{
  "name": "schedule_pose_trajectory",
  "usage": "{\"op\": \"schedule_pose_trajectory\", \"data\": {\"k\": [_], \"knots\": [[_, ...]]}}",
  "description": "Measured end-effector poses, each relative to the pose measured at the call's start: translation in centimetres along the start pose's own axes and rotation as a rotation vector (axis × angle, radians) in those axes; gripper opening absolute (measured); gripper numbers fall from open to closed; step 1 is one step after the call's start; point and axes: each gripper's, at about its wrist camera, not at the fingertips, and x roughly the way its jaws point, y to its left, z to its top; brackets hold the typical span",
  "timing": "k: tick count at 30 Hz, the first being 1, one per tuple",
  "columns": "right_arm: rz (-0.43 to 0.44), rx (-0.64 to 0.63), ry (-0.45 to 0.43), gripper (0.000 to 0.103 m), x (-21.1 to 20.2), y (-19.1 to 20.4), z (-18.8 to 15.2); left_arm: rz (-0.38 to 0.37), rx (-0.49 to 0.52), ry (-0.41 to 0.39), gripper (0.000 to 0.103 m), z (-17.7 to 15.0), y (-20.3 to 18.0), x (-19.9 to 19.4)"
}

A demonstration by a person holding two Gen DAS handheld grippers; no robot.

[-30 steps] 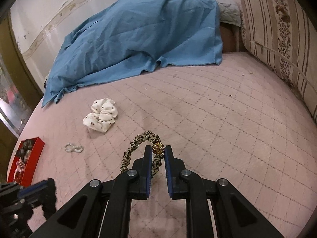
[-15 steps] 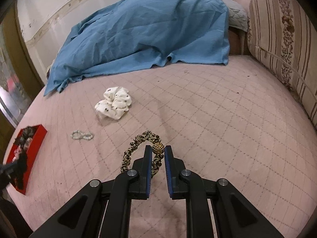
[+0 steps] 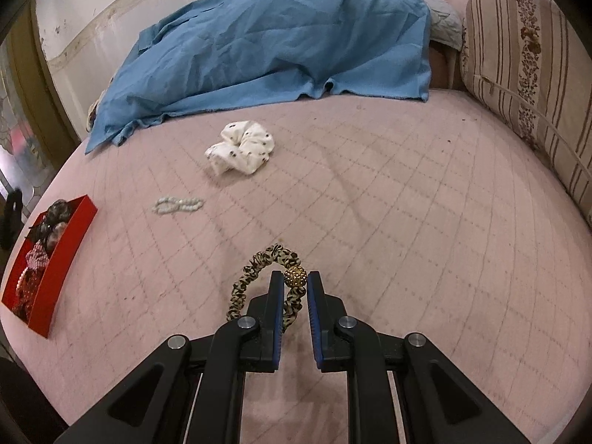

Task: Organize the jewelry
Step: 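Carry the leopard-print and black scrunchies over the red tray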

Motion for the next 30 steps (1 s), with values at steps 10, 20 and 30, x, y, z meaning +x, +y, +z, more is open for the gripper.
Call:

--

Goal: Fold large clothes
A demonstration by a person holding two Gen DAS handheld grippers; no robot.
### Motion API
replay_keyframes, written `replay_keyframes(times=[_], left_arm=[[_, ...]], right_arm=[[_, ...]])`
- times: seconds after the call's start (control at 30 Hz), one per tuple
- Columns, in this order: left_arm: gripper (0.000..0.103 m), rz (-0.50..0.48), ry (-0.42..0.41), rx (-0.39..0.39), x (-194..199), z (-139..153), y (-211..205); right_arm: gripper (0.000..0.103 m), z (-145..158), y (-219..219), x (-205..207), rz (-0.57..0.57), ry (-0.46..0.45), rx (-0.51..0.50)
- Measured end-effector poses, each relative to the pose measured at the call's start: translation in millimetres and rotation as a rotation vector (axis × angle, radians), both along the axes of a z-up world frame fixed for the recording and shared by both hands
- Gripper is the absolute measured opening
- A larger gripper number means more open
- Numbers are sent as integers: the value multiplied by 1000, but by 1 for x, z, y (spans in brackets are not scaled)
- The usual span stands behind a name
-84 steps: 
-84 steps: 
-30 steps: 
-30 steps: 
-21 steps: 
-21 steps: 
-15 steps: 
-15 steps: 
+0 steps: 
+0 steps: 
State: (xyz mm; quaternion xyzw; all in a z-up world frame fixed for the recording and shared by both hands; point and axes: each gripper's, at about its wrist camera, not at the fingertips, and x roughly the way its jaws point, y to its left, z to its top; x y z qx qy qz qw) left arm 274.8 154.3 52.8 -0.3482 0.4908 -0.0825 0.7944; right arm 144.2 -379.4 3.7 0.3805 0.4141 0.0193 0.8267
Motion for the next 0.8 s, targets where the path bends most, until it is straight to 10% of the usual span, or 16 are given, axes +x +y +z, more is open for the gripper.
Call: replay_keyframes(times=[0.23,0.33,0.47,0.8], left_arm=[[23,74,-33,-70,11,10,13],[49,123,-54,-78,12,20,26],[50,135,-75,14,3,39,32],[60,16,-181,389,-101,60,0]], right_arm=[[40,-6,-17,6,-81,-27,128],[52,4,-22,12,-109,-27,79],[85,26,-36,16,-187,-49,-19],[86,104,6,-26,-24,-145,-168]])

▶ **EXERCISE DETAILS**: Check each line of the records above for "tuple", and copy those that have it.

▶ **ANSWER BOX**:
  "timing": "k: tick count at 30 Hz, the first being 1, one per tuple",
- times: seconds after the call's start (control at 30 Hz), one per tuple

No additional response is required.